* **EXERCISE DIRECTIONS**
Transcribe exactly the lines from the one containing "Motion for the" through the last line of the listing below, inclusive, and nothing beyond them.

** STORED DATA follows **

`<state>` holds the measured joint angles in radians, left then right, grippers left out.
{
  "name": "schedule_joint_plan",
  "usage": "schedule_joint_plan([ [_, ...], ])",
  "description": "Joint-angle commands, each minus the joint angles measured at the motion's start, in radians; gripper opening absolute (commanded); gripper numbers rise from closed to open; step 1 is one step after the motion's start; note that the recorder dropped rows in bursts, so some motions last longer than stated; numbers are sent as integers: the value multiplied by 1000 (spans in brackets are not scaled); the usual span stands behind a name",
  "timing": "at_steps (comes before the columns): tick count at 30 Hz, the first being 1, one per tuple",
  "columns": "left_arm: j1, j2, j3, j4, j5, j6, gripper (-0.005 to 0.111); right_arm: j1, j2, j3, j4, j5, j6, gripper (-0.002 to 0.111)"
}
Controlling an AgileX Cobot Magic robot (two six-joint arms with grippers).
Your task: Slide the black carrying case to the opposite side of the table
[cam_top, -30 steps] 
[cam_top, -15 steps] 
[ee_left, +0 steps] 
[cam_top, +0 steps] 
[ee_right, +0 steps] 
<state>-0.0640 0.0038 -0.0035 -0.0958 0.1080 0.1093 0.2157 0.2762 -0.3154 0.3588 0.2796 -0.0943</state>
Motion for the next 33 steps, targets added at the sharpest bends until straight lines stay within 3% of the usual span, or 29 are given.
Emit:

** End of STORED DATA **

* **TASK RESPONSE**
Motion for the next 33 steps, targets added at the sharpest bends until straight lines stay within 3% of the usual span, or 29 are given.
Emit:

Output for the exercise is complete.